There are many great file sharing and syncing service available such as Dropbox or Box.net and they all work great for accessing my files remotely, however I want something that I can use internally at home, just so I can access files such as music and documents across my machines. This is obviously not a document management system replacement that I talked about previously, rather a way for quick sharing.
Thankfully, with OwnCloud you can convert your RaspberryPi into an in-house (or even external) file syncing server in about 30 minutes. It’s that quick to build, really. So today I’ll share the steps with you.
Install Apache and PHP
If you haven’t yet, install Apache and PHP on your Raspberry Pi. These are the quick commands, for more details including adding the Pi user into the www-data group, see this article.
sudo apt-get install apache2-mpm-prefork
sudo apt-get install php5 php5-mysql php5-curl php5-gd
sudo apt-get install mysql-server
Prepare the Database for OwnCloud
After the Apache and PHP installation, create a database in your Raspberry Pi for OwnCloud. Simply use your terminal to do this.
mysql -u<your database username> -p<your database password>
Then create your database from the mysql command line.
create database owncloud;
Copy the OwnCloud Installer
The next step is visiting http://owncloud.org/install/ from the Raspberry Pi. Choose the web installer and save the installer php script on your root web server directory. This would most likely be /var/www.
Install OwnCloud from Your Web Browser
Simple follow the instructions on screen and the script will automatically create all the necessary files to run OwnCloud. After the installation has been completed, you will be presented with the setup screen. It’s always best practice to use data folder outside the /var/www directory of course so that your files are not accessible publicly, especially if you are port forwarding!

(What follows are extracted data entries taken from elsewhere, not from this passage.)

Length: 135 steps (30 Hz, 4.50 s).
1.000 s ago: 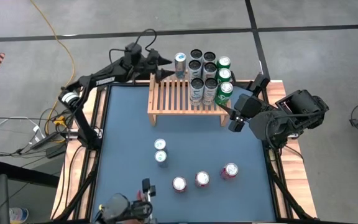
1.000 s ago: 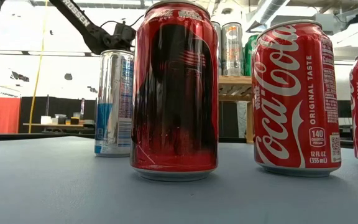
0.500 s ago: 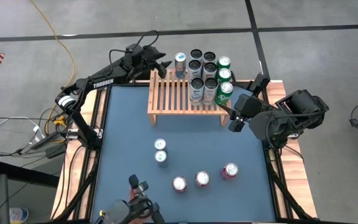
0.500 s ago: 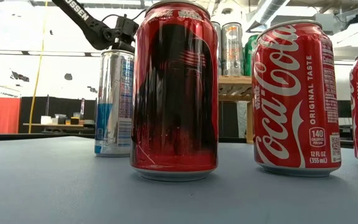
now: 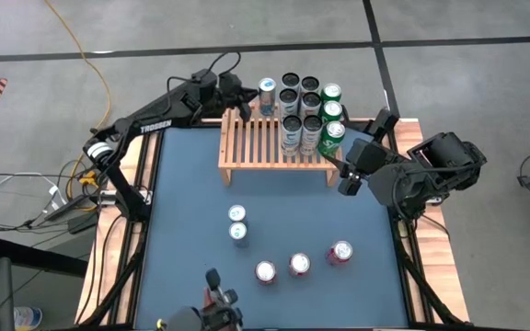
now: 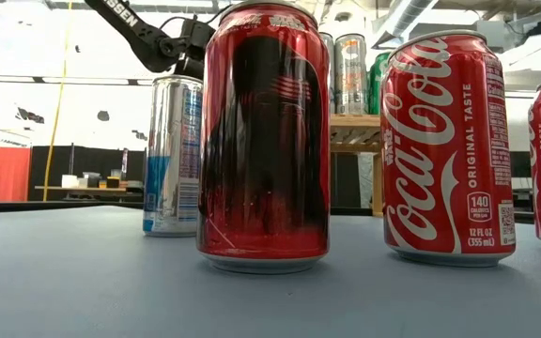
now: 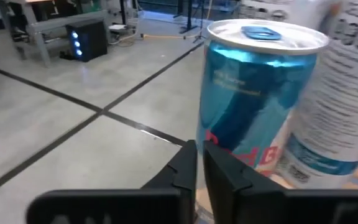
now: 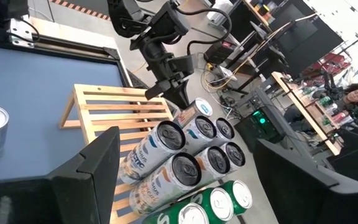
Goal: Place canned beverage on shelf
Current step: Put the top left blue soda can on the shelf
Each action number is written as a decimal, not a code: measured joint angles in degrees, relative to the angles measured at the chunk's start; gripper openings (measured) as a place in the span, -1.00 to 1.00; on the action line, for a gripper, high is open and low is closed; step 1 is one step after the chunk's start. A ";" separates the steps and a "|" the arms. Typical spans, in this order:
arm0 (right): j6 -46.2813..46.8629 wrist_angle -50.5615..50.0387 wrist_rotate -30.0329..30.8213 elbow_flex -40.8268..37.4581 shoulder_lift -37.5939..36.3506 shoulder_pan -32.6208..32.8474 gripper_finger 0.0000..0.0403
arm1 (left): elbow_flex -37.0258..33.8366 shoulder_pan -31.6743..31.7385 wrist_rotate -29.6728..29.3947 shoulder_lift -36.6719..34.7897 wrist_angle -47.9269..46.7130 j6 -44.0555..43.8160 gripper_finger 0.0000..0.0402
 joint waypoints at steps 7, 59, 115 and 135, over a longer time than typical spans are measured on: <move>1.38 0.00 -0.16 0.01 0.34 0.03 0.56 | 0.00 -1.45 0.18 0.00 -0.90 -2.64 -0.98; 3.33 0.01 -3.13 -0.02 0.43 0.00 0.56 | 9.40 2.23 14.75 4.45 -6.69 3.31 -1.00; 7.39 0.03 -6.08 -0.02 0.40 0.05 0.56 | 6.71 -12.68 -10.67 0.02 -11.44 22.01 -1.00; 10.47 0.12 -7.43 -0.02 0.40 0.07 0.56 | 6.71 -12.35 -12.68 -3.39 -16.05 18.94 -1.00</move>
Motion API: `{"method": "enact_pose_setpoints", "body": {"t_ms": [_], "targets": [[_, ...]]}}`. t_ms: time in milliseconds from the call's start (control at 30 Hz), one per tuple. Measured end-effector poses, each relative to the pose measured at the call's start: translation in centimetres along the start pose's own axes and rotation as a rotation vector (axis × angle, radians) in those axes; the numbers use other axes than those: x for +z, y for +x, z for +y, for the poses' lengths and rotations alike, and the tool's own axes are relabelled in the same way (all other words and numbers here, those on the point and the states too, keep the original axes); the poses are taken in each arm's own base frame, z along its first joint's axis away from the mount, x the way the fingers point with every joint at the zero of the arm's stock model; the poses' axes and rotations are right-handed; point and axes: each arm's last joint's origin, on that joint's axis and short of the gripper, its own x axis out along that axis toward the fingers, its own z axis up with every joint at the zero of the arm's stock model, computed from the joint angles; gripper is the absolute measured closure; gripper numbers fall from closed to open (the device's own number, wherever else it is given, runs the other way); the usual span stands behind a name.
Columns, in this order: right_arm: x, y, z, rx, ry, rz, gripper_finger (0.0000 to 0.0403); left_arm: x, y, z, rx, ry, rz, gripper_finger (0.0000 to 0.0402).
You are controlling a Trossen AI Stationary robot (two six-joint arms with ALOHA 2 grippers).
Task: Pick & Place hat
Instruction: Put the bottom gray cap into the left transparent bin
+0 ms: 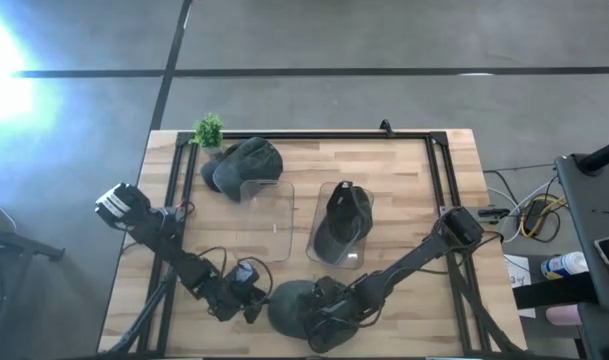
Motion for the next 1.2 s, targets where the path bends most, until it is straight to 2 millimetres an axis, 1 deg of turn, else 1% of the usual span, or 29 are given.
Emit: {"method": "enact_pose_setpoints", "body": {"t_ms": [267,433,567,667,800,900,967,1067,1133,1200], "targets": [[0.1,0.0,0.0,-0.004,0.003,0.035,0.017,0.0,0.3,-0.1,-0.023,-0.123,0.019,0.0286],[0.2,0.2,-0.2,-0.013,0.005,0.04,0.017,0.0,1.0,-1.3,-0.168,-0.181,-0.037,0.0286],[0.2,0.3,-0.5,-0.023,0.004,0.044,0.017,-0.1,2.4,-1.5,-0.235,-0.2,-0.07,0.0286],[0.2,0.3,-0.5,-0.023,0.001,0.046,0.017,-0.4,3.6,-1.8,-0.256,-0.194,-0.079,0.0286],[0.4,0.4,-0.4,-0.018,-0.017,0.044,0.017,-0.5,4.7,-3.0,-0.321,-0.176,-0.093,0.0287],[0.6,0.4,-0.4,-0.015,-0.032,0.043,0.017,-0.2,5.1,-4.0,-0.339,-0.098,-0.104,0.0287],[0.6,0.4,-0.4,-0.011,-0.049,0.042,0.017,0.3,4.9,-4.8,-0.362,-0.069,-0.12,0.0287],[0.7,0.4,-0.3,-0.009,-0.069,0.041,0.017,0.9,4.1,-5.2,-0.344,-0.037,-0.143,0.0302],[0.6,0.3,-0.3,-0.012,-0.092,0.051,0.017,1.1,3.6,-5.1,-0.298,0.012,-0.134,0.0328],[0.4,-0.2,0.1,-0.007,-0.118,0.056,0.017,1.4,2.9,-5.3,-0.283,0.041,-0.133,0.0364]]}}
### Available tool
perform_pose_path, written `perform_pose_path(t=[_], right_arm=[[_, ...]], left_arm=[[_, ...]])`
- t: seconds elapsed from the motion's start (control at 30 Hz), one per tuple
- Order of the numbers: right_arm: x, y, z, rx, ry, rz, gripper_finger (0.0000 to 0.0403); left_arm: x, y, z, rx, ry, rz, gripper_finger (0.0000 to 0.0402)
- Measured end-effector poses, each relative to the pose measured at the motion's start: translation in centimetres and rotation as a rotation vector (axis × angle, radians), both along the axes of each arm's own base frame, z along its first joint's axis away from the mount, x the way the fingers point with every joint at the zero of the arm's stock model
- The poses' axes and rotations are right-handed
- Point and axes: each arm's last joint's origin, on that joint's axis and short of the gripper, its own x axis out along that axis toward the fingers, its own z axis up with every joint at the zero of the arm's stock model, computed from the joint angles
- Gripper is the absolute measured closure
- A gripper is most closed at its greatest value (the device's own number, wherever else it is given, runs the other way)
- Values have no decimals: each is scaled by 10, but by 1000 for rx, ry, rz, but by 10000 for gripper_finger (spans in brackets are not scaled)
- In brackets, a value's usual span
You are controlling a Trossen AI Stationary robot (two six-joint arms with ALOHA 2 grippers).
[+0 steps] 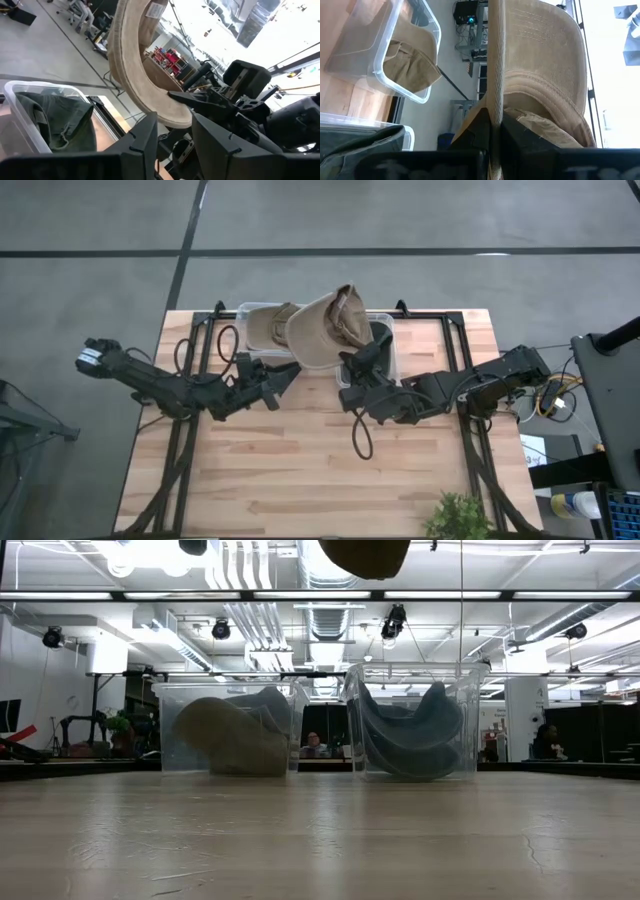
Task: Pick & Place hat
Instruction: Put the light brown cap into the left transparent bin
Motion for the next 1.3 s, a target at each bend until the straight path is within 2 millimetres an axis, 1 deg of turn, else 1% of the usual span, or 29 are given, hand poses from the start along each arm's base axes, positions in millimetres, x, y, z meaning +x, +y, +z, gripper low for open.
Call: perform_pose_path(t=[0.13, 0.5, 0.6, 0.87, 0.93, 1.07, 1.17, 1.3], right_arm=[[-1, 4, 1, -14, -13, -10, 391], [-1, 4, 3, -45, -5, -30, 391], [-1, 3, 3, -51, -5, -41, 391], [-1, 3, 1, -51, -1, -44, 391], [-1, 4, 0, -49, -1, -44, 391], [-1, 5, -4, -46, 2, -43, 391], [-2, 6, -10, -52, 17, -43, 391], [-2, 5, -12, -61, 14, -65, 391]], left_arm=[[0, 0, -1, -1, 6, -6, 282], [1, -1, -3, -11, 11, -24, 282], [1, -2, -4, 4, 25, -60, 282], [4, 1, -16, 1, 64, -119, 282], [4, 2, -18, -19, 48, -120, 282], [1, 4, -11, -31, -43, -116, 281], [0, 5, -8, -24, -57, -110, 269], [1, 7, -12, -35, -30, -101, 236]])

So choose a data folder on your SDCard or external drive. If you don’t know how to mount a device automatically, visit my Raspberry Pi backup article here (the mounting USB drive section), note that you will need a non vfat partition such as EXT3 or at least NTFS in order to support files and directories permissions such as 770 that OwnCloud requires. I’ll write about it in another opportunity when I have my external drive hooked to the Raspberry Pi.
Also make sure that any data folder that you have chosen as the permission set to read and write for www-data user, this is so that OwnCloud can write into that directory.
Download the Sync Client
Now that you have setup your Raspberry Pi OwnCloud server, download the OwnCloud clients and install them on your computers or mobile devices. Just follow the instructions on screen, don’t worry, it’s really easy :)
So that’s it. You now have your very own file sync service for use within your local network at home or work. Have fun!